- [INSTRUCTIONS FOR THE TASK]:
Please return the lines of the data that contain "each".
-------
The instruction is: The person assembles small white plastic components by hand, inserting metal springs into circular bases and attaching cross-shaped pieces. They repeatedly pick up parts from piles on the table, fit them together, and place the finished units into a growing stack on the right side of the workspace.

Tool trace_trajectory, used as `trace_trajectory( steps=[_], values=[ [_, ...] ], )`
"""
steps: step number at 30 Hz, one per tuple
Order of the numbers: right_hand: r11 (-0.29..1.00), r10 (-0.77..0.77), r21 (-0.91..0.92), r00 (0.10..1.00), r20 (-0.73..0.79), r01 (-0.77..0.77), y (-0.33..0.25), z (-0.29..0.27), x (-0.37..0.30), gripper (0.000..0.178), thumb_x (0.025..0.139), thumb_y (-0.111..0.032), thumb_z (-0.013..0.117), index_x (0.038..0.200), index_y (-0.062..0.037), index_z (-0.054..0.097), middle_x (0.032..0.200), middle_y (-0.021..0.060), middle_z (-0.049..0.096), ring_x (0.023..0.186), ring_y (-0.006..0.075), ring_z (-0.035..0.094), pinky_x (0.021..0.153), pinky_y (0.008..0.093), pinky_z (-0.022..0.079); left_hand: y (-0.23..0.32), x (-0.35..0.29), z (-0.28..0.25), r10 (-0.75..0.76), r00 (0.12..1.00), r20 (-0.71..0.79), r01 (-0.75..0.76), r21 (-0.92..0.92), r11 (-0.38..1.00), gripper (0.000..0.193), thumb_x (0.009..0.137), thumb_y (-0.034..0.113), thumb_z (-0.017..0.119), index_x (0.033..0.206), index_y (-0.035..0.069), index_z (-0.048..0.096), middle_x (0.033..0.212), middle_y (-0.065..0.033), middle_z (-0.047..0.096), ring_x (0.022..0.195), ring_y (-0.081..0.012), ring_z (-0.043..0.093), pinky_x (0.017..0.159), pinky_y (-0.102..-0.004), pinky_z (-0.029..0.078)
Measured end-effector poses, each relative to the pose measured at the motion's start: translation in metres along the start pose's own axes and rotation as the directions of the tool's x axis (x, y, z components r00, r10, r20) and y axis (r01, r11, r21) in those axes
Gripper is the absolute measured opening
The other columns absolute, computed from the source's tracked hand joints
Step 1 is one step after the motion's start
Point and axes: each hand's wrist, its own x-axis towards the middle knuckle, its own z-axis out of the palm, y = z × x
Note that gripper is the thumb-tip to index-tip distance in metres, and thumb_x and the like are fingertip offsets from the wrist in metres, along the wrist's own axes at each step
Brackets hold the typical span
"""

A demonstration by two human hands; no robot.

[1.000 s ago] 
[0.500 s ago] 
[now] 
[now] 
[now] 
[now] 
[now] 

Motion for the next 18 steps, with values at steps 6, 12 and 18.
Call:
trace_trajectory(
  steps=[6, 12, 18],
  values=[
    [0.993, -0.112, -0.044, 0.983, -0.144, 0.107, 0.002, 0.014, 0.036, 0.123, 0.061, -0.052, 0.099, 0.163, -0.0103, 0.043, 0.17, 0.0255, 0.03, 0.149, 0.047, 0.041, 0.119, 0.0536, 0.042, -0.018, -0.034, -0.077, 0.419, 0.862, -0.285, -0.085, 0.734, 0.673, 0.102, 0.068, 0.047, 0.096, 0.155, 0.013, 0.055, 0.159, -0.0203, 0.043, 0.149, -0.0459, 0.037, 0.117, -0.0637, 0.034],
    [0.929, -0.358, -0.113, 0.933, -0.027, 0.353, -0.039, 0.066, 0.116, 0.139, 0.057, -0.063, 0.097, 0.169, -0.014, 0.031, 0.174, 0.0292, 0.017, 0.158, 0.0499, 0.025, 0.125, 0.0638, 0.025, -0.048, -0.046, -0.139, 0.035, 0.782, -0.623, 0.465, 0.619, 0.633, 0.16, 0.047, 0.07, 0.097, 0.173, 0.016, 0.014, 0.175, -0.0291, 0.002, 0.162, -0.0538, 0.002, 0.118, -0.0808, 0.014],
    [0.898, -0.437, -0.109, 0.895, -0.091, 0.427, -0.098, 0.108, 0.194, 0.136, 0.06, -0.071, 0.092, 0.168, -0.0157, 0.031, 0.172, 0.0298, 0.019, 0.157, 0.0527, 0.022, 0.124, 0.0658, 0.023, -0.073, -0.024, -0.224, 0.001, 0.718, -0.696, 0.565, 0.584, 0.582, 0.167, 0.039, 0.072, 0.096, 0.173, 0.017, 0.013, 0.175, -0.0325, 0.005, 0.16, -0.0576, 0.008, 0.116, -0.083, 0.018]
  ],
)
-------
- [YOUR SOLUTION]:
Measured end-effector poses, each relative to the pose measured at the motion's start: translation in metres along the start pose's own axes and rotation as the directions of the tool's x axis (x, y, z components r00, r10, r20) and y axis (r01, r11, r21) in those axes
Point and axes: each hand's wrist, its own x-axis towards the middle knuckle, its own z-axis out of the palm, y = z × x
Note that gripper is the thumb-tip to index-tip distance in metres, and thumb_x and the like are fingertip offsets from the wrist in metres, along the wrist's own axes at each step

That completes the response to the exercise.